| Exercise description |
Exactly as written, repeat all of the records below.

| Records contained in a dataset |

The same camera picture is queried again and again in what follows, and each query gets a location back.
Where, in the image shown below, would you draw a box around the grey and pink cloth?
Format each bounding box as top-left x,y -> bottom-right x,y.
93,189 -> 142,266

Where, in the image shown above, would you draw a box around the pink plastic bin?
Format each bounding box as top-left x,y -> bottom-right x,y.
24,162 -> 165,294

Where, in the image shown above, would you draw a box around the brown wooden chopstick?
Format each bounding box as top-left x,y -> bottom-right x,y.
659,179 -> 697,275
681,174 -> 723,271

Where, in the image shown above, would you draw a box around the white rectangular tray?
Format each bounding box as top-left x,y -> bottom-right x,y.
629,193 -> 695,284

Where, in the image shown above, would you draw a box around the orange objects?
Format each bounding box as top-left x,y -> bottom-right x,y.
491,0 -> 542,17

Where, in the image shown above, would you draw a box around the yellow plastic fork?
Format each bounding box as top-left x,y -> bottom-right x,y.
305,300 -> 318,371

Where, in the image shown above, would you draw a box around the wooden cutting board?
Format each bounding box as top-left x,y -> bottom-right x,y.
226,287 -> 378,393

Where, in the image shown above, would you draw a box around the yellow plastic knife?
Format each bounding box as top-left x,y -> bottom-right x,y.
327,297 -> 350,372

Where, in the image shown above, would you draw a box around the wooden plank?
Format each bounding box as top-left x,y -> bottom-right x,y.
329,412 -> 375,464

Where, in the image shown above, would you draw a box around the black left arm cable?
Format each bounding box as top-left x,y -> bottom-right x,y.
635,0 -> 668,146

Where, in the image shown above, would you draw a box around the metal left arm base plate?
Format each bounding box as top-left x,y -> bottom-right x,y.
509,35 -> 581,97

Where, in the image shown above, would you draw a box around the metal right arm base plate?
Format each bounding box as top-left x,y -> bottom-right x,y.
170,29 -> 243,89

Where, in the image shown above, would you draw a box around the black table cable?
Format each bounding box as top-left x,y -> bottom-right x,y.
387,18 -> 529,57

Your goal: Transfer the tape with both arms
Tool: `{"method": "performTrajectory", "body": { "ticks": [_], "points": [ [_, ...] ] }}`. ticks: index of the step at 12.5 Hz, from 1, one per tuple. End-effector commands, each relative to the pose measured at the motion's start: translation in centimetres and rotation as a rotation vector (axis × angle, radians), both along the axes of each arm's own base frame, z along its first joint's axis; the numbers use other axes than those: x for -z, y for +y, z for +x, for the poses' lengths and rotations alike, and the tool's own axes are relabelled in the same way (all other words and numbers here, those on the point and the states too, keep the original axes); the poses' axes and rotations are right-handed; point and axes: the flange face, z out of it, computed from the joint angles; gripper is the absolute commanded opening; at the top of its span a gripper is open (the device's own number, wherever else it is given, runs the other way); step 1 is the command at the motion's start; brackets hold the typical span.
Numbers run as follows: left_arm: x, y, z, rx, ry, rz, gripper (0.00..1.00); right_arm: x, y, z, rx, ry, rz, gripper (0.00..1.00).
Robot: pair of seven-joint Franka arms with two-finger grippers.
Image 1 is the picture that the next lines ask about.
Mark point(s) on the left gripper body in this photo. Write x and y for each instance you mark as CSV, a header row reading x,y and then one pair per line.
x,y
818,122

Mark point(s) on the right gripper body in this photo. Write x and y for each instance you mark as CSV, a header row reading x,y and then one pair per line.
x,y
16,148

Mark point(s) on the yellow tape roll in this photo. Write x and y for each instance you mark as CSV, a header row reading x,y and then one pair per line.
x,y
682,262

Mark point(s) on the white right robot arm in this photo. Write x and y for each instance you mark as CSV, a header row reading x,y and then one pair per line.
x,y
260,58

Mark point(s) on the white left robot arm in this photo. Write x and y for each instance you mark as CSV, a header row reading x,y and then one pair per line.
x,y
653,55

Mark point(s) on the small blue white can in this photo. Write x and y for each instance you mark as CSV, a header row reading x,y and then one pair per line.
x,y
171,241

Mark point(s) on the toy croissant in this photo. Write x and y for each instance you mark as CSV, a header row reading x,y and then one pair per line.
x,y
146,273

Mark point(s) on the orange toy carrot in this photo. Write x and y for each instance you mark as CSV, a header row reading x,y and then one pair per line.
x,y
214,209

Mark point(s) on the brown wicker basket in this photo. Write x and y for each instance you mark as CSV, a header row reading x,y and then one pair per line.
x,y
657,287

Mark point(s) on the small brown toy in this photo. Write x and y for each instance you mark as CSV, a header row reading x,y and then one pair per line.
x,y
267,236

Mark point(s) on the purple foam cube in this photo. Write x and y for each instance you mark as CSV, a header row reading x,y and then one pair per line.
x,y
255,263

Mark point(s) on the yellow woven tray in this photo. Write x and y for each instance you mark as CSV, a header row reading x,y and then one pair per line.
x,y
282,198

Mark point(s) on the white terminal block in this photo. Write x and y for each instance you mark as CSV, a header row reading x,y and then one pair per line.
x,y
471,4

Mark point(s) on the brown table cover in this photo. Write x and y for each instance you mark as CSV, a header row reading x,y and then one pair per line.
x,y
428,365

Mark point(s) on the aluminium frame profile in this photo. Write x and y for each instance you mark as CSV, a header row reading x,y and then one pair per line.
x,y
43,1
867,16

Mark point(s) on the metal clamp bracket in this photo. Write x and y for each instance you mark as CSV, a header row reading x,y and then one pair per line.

| Solution to this problem |
The same camera picture is queried again and again in what follows, and each query gets a location back.
Where, in the image shown below, would you draw a box around the grey and pink cloth?
Format each bounding box as top-left x,y -> bottom-right x,y.
93,189 -> 142,266

Where, in the image shown above, would you draw a box around the pink plastic bin?
Format each bounding box as top-left x,y -> bottom-right x,y.
24,162 -> 165,294

Where, in the image shown above, would you draw a box around the brown wooden chopstick?
Format each bounding box as top-left x,y -> bottom-right x,y.
659,179 -> 697,275
681,174 -> 723,271

Where, in the image shown above, would you draw a box around the white rectangular tray?
Format each bounding box as top-left x,y -> bottom-right x,y.
629,193 -> 695,284

Where, in the image shown above, would you draw a box around the orange objects?
Format each bounding box as top-left x,y -> bottom-right x,y.
491,0 -> 542,17

Where, in the image shown above, would you draw a box around the yellow plastic fork?
Format each bounding box as top-left x,y -> bottom-right x,y.
305,300 -> 318,371

Where, in the image shown above, would you draw a box around the wooden cutting board?
Format each bounding box as top-left x,y -> bottom-right x,y.
226,287 -> 378,393

Where, in the image shown above, would you draw a box around the yellow plastic knife?
Format each bounding box as top-left x,y -> bottom-right x,y.
327,297 -> 350,372

Where, in the image shown above, would you draw a box around the wooden plank?
Format each bounding box as top-left x,y -> bottom-right x,y.
329,412 -> 375,464

Where, in the image shown above, would you draw a box around the black left arm cable?
Format each bounding box as top-left x,y -> bottom-right x,y.
635,0 -> 668,146

Where, in the image shown above, would you draw a box around the metal left arm base plate?
Format each bounding box as top-left x,y -> bottom-right x,y.
509,35 -> 581,97

Where, in the image shown above, would you draw a box around the metal right arm base plate?
Format each bounding box as top-left x,y -> bottom-right x,y.
170,29 -> 243,89

Where, in the image shown above, would you draw a box around the black table cable?
Format each bounding box as top-left x,y -> bottom-right x,y.
387,18 -> 529,57

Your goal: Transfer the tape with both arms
Tool: `{"method": "performTrajectory", "body": { "ticks": [_], "points": [ [_, ...] ] }}`. ticks: index of the step at 12.5 Hz, from 1, one per tuple. End-effector commands, each relative to the pose measured at the motion's start: translation in centimetres and rotation as a rotation vector (axis × angle, radians), both along the axes of each arm's own base frame, z along its first joint's axis; the numbers use other axes than those: x for -z, y for +y, z for +x, for the poses' lengths and rotations alike, and the tool's own axes are relabelled in the same way (all other words and numbers here, those on the point and the states too, keep the original axes); the poses' axes and rotations are right-handed; point and axes: the flange face, z out of it, computed from the joint angles; gripper is the absolute commanded opening; at the top of its span a gripper is open (the device's own number, wherever else it is given, runs the other way); step 1 is the command at the motion's start; brackets hold the typical span.
Numbers run as follows: left_arm: x, y, z, rx, ry, rz, gripper (0.00..1.00); right_arm: x, y, z, rx, ry, rz, gripper (0.00..1.00).
Robot: pair of seven-joint Franka arms with two-finger grippers.
Image 1 is the picture that the next lines ask about.
Mark point(s) on the left gripper body in this photo. Write x and y for each instance you mark as CSV, a header row reading x,y and then one pair per line.
x,y
818,122

Mark point(s) on the right gripper body in this photo. Write x and y for each instance you mark as CSV, a header row reading x,y and then one pair per line.
x,y
16,148

Mark point(s) on the yellow tape roll in this photo. Write x and y for each instance you mark as CSV, a header row reading x,y and then one pair per line.
x,y
682,262

Mark point(s) on the white right robot arm in this photo. Write x and y for each instance you mark as CSV, a header row reading x,y and then one pair per line.
x,y
260,58

Mark point(s) on the white left robot arm in this photo. Write x and y for each instance you mark as CSV, a header row reading x,y and then one pair per line.
x,y
653,55

Mark point(s) on the small blue white can in this photo. Write x and y for each instance you mark as CSV, a header row reading x,y and then one pair per line.
x,y
171,241

Mark point(s) on the toy croissant in this photo. Write x and y for each instance you mark as CSV, a header row reading x,y and then one pair per line.
x,y
146,273

Mark point(s) on the orange toy carrot in this photo. Write x and y for each instance you mark as CSV, a header row reading x,y and then one pair per line.
x,y
214,209

Mark point(s) on the brown wicker basket in this photo. Write x and y for each instance you mark as CSV, a header row reading x,y and then one pair per line.
x,y
657,287

Mark point(s) on the small brown toy in this photo. Write x and y for each instance you mark as CSV, a header row reading x,y and then one pair per line.
x,y
267,236

Mark point(s) on the purple foam cube in this photo. Write x and y for each instance you mark as CSV, a header row reading x,y and then one pair per line.
x,y
255,263

Mark point(s) on the yellow woven tray in this photo. Write x and y for each instance you mark as CSV, a header row reading x,y and then one pair per line.
x,y
282,198

Mark point(s) on the white terminal block in this photo. Write x and y for each instance you mark as CSV, a header row reading x,y and then one pair per line.
x,y
471,4

Mark point(s) on the brown table cover in this photo. Write x and y for each instance you mark as CSV, a header row reading x,y and then one pair per line.
x,y
428,365

Mark point(s) on the aluminium frame profile in this photo. Write x and y for each instance you mark as CSV, a header row reading x,y and then one pair per line.
x,y
43,1
867,16

Mark point(s) on the metal clamp bracket in this photo. Write x and y for each instance you mark as CSV, a header row reading x,y and then one pair per line.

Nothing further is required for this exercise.